Luca Conti was going to marry her. Of all the men in the world, that unpredictable, recklessly indulgent playboy was giving her the chance no one else would. It was going to tangle up everything with everyone horribly. Three months of her life would change the course of the rest of her life. Even after his reckless cruelty ten years ago, she was still affected by him.

But Sophia could only obsess over one thing.

That, for three months, she could kiss him all she wanted.

CHAPTER FOUR

L
UCA
HAD
KNOWN
rejection from his mother when he’d been seven. He’d suffered debilitating headaches, insomnia and worse before he hit puberty.

The first time he’d had sex, he had been seventeen, with a woman a decade older. He hadn’t really wanted the sex; he’d wanted to be held by the woman, to be less lonely for one night. Messed up as he’d been, he’d still realized what he’d done.

He’d whored himself—his looks, his charm, his body, for a bit of affection.

One didn’t need a degree in psychiatry to realize that.

When Leandro had finally discovered him—his brother had always come after him no matter the time of the day, no matter how devious Luca tried to be—sitting on the floor of the hotel room with his head in his hands, and looked at him with nothing but understanding and patience and that all-consuming love that his brother used to justify arranging his siblings’ lives, Luca had thrown up all over the floor. And promised himself never again.

Never again would he sink that low.

Never again would he succumb to that cavernous craving within.

Never again would he be without control.

For the most part, he was sure he’d succeeded.

Instead of fighting the sudden bouts of insomnia and crazy energy, he poured himself into everything and anything he could get his hands on. He studied like a madman, inhaling and conquering every subject he touched. He’d become a human sponge.

Leandro would sigh and smile when Luca said he wanted to try something new.

Arts and history. Mathematics and astronomy.

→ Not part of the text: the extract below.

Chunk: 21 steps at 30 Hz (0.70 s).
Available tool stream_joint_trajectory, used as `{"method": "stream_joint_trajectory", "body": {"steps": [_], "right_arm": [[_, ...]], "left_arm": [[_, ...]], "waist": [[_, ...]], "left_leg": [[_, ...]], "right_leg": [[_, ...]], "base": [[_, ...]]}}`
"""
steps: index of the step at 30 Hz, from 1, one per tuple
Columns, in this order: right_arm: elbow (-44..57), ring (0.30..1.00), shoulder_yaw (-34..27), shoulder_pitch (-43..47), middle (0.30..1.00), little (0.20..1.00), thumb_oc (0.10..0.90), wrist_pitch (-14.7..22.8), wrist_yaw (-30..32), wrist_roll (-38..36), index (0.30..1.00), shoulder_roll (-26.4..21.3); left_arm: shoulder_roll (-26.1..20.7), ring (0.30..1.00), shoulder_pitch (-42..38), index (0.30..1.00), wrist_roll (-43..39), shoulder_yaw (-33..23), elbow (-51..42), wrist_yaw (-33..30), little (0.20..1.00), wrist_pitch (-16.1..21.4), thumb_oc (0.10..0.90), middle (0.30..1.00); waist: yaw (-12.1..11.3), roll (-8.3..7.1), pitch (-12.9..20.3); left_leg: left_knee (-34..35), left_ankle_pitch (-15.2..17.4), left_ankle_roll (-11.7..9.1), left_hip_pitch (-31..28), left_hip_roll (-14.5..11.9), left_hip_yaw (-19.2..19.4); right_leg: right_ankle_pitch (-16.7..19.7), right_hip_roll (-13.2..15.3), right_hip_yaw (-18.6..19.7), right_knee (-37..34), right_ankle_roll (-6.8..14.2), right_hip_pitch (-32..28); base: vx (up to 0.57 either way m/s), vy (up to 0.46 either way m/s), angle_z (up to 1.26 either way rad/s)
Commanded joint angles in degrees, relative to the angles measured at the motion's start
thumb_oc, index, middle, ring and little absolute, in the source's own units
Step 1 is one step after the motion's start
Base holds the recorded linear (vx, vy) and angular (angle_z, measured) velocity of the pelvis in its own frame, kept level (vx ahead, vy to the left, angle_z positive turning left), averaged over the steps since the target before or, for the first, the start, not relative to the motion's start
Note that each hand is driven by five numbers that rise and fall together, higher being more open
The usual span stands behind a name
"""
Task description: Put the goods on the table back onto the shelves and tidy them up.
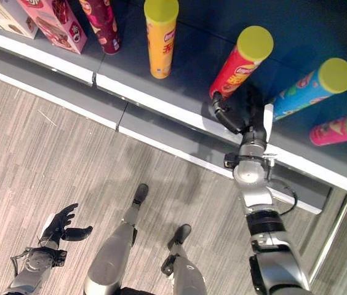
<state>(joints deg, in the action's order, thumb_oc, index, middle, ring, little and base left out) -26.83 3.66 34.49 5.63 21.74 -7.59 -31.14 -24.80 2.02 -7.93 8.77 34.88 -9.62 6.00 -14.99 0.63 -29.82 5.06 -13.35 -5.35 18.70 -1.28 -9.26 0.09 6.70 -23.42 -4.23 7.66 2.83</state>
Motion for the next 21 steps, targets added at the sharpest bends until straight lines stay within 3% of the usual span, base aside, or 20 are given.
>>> {"method": "stream_joint_trajectory", "body": {"steps": [1, 21], "right_arm": [[1.7, 0.9, 0.8, 4.3, 0.9, 0.9, 0.8, 4.5, 2.9, -0.5, 0.9, -7.1], [0.1, 0.9, 3.9, 7.0, 0.9, 0.9, 0.8, 3.8, 1.1, -1.6, 0.9, -6.9]], "left_arm": [[-2.1, 0.9, 3.2, 0.9, -1.0, -0.1, -1.1, -2.3, 0.9, 2.1, 0.8, 0.9], [-1.9, 0.9, 3.2, 0.9, -1.9, 0.2, -1.3, -2.2, 0.9, 1.9, 0.8, 0.9]], "waist": [[0.0, 0.07, 2.4], [-0.3, -0.08, 2.5]], "left_leg": [[-5.6, 10.0, -1.2, 0.6, -2.9, -2.0], [-5.2, 9.9, -1.1, 0.7, -2.7, -2.6]], "right_leg": [[-5.5, 7.5, -0.4, 10.3, 2.3, 4.3], [-5.6, 7.4, -0.9, 10.5, 2.2, 4.2]], "base": [[0.0, 0.0, 0.0], [0.0, 0.0, 0.0]]}}
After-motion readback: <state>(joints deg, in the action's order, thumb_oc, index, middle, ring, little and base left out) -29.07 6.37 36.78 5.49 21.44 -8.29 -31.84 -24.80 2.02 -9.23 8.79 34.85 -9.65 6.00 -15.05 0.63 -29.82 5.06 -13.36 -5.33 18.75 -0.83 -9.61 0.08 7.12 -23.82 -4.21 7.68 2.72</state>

He’d dabbled in all of them, but moved on, nothing calming the restlessness within. Only music—the relentless, endless chords churning in his head released onto paper, played until he achieved every single note—could soothe it.

It was both his release and his curse. He’d fashioned a wooden doll for Tina after she’d come to live with them, and realized he loved creating things, designing things, too. So he’d started working with Lin Huang, the creative head of Conti Luxury Goods’ design department.

Through the years he’d achieved a kind of balance, a normal—for him. He wrote music for hours on end when in that grip, worked at CLG and other projects of his own, surviving on an hour or more of sleep for days. Then he had those carefree days where he got drunk, partied, took endless women to his bed. And had uproarious fun at the expense of others.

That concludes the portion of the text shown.